• [THE PROBLEM] Across all the entries below, how many lines mention the string "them"? Respond with a single number.

[[ DATA RECORDS, beginning ]]

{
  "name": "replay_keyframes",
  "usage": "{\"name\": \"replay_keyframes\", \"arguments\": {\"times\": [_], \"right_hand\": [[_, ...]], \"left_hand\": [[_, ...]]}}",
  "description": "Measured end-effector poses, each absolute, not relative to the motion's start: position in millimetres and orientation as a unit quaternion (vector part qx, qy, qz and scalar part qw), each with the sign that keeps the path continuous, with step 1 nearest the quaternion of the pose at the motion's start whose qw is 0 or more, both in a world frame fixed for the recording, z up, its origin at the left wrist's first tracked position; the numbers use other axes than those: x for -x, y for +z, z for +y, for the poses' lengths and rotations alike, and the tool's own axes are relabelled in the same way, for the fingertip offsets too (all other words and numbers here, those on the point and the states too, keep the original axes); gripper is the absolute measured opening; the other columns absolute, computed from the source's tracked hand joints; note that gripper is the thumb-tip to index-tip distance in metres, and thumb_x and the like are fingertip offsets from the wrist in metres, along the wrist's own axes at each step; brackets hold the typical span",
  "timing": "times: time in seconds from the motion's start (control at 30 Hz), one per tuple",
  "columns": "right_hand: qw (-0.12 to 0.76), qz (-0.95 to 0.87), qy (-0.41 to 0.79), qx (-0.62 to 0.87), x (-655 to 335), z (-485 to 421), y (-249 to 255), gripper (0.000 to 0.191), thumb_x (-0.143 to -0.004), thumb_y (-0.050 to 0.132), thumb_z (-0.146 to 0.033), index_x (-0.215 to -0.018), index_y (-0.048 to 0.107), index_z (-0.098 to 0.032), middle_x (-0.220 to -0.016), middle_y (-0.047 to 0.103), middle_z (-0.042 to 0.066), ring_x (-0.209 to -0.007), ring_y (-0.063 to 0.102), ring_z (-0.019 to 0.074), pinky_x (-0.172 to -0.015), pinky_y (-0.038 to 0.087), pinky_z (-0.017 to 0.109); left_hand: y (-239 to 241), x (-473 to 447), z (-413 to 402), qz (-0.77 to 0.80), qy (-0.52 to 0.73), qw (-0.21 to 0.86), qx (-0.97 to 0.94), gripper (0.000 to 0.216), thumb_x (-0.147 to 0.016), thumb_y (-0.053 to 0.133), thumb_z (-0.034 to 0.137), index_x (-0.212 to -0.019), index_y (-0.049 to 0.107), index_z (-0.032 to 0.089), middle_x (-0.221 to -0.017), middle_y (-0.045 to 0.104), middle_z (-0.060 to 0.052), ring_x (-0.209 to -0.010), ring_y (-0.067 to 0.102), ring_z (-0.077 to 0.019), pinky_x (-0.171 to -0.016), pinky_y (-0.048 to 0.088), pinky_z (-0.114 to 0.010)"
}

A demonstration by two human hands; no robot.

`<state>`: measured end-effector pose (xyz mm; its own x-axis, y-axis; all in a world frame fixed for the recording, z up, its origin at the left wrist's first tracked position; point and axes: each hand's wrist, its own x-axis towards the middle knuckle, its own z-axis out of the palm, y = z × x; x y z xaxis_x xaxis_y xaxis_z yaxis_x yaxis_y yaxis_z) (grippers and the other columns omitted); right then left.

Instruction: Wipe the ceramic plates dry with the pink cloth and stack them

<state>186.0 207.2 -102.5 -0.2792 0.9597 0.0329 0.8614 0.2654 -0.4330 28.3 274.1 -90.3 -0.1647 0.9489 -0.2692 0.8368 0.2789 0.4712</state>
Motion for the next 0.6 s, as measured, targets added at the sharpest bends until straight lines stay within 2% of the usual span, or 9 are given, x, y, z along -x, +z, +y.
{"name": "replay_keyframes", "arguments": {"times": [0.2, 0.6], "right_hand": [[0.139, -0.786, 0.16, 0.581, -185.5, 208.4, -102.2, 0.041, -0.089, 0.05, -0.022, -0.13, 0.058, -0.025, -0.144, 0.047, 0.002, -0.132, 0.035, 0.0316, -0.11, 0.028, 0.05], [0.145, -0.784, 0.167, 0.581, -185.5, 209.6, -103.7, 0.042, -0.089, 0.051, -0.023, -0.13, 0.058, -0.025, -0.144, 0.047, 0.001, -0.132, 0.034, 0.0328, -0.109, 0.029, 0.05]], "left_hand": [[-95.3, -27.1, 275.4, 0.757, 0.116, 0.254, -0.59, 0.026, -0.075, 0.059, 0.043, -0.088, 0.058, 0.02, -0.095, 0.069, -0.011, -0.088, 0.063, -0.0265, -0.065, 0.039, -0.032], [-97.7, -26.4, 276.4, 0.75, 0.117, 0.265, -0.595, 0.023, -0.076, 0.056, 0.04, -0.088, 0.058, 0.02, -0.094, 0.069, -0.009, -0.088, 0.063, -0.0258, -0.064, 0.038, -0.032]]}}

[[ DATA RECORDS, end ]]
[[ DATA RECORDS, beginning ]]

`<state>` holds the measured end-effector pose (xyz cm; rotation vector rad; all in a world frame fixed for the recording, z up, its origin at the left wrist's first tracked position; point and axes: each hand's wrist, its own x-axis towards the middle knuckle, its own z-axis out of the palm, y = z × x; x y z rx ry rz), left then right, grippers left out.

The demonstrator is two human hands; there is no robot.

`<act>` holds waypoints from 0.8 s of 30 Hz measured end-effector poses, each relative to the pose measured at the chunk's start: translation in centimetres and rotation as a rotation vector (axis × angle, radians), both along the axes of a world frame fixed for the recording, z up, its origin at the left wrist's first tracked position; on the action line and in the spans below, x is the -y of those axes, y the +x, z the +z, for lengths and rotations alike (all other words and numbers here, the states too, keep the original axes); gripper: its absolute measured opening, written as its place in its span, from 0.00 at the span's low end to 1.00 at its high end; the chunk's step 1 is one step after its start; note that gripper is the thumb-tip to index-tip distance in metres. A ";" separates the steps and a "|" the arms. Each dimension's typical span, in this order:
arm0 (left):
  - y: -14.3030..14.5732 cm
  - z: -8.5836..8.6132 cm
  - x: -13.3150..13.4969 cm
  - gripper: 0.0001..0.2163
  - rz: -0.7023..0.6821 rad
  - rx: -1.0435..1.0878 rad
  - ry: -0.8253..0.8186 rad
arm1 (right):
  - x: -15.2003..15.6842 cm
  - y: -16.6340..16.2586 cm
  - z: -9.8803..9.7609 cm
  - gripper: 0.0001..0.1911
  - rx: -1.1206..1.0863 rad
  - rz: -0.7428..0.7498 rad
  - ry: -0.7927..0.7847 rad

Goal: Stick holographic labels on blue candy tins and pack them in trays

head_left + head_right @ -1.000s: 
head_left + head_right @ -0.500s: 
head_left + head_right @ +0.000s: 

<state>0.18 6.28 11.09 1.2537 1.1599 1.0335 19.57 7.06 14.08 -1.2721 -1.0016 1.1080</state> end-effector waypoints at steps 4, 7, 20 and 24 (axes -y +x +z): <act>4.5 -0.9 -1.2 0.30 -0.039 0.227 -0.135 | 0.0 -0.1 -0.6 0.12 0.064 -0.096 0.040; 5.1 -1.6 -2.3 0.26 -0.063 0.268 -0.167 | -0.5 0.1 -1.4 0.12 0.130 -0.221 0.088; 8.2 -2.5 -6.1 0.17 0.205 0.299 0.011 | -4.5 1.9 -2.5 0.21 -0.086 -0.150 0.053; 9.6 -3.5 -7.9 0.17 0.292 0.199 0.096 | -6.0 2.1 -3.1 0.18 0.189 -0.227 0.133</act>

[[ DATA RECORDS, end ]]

• [EXERCISE RESPONSE] 2